Magnetic near fields as a probe of charge transport in spatially dispersive conductors
Harald R. Haakh, Carsten Henkel

TL;DR
This paper investigates how magnetic field fluctuations above conductors with spatial dispersion reveal charge transport properties, showing that the mean free path influences near-field coherence and noise, with implications for atom chip experiments.
Contribution
It provides a detailed calculation of magnetic near fields considering nonlocal responses, highlighting the impact of charge transport regimes on near-field fluctuations and coherence.
Findings
Reduced noise spectrum below the mean free path in nonlocal conductors
Mean free path sets a lower limit to near-field coherence length
Short-distance behavior applies across various materials including semiconductors and superconductors
Abstract
We calculate magnetic field fluctuations above a conductor with a nonlocal response (spatial dispersion) and consider a large range of distances. The cross-over from ballistic to diffusive charge transport leads to reduced noise spectrum at distances below the electronic mean free path, as compared to a local description.
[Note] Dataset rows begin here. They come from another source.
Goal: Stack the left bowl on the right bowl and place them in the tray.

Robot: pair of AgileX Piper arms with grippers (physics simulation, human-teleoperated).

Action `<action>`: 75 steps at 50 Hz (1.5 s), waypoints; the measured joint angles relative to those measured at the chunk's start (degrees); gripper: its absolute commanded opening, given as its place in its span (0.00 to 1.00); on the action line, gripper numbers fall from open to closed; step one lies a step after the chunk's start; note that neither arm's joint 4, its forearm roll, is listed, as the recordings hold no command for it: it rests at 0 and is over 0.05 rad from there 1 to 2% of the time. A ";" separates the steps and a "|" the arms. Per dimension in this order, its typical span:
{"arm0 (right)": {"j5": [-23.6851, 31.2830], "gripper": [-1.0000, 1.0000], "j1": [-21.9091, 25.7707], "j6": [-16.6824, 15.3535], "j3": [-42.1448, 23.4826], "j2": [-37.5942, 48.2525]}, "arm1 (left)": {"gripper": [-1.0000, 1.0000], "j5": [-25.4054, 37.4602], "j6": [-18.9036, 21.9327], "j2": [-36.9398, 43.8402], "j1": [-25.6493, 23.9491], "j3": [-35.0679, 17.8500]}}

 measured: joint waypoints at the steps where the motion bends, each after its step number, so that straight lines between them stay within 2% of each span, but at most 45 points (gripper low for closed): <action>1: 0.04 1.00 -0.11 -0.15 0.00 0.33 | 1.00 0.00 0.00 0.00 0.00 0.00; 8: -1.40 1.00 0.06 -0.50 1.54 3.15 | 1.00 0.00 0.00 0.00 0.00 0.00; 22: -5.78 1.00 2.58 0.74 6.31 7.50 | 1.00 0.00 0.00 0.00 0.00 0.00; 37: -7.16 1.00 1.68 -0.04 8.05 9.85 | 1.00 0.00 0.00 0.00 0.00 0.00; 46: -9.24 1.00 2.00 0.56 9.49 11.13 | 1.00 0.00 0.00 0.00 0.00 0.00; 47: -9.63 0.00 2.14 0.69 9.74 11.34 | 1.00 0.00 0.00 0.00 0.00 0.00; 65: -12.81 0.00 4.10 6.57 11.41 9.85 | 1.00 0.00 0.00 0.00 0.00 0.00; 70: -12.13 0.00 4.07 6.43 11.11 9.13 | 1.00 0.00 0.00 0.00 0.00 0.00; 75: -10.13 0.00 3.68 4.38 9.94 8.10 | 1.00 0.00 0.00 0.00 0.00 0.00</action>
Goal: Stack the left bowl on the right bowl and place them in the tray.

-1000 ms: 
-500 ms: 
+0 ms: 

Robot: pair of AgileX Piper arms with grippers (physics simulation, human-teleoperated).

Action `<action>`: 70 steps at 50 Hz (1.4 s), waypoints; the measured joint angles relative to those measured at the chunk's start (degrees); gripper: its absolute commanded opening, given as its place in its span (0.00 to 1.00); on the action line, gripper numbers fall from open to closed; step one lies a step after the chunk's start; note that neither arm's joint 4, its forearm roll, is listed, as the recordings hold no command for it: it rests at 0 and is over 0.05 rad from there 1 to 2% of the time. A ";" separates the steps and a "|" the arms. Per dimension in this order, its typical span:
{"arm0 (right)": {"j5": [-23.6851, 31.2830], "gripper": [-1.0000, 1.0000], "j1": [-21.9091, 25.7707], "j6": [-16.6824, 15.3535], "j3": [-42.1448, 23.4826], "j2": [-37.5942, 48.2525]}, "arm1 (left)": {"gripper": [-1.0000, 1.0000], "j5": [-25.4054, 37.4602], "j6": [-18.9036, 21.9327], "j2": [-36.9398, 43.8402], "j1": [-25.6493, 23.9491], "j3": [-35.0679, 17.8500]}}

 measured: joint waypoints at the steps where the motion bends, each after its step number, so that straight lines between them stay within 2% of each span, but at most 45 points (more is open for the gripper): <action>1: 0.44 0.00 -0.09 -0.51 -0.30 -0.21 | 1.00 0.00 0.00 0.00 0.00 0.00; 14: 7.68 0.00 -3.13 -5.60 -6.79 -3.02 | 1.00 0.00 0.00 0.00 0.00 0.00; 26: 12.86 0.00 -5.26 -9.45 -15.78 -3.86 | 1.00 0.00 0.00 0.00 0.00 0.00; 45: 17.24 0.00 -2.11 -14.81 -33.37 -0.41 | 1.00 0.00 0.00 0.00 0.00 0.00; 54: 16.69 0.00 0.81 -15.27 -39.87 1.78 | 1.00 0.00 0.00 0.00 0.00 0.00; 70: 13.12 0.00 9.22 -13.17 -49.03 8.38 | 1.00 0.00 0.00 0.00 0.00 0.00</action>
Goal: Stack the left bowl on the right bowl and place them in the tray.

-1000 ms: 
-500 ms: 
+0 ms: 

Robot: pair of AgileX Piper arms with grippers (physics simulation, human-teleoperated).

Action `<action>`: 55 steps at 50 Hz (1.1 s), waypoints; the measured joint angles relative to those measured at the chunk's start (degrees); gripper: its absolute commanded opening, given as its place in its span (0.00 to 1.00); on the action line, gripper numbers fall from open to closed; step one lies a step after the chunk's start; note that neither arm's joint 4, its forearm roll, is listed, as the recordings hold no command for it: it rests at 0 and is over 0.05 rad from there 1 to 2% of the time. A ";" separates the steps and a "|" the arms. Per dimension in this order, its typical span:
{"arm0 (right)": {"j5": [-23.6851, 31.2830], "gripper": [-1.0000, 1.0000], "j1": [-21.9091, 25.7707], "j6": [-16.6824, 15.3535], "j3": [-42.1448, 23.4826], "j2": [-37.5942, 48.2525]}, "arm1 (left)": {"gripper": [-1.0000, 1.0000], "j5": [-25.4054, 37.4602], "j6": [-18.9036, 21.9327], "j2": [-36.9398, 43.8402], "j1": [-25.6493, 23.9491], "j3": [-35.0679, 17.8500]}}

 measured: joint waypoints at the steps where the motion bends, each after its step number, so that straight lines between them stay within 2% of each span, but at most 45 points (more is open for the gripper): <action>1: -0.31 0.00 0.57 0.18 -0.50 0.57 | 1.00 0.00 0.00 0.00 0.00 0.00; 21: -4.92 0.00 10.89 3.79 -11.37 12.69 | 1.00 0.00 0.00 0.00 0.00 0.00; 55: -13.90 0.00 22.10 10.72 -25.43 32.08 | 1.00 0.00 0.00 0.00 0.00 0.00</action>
We also find that the mean free path provides a lower limit to the correlation (coherence) length of the near field fluctuations. The short-distance behavior is common to a wide range of materials, covering also semiconductors and superconductors. Our discussion is aimed at atom chip experiments where spin-flip transitions give access to material properties with mesoscopic spatial resolution. The results also hint at fundamental limits to the coherent operation of miniaturized atom traps and matter wave interferometers.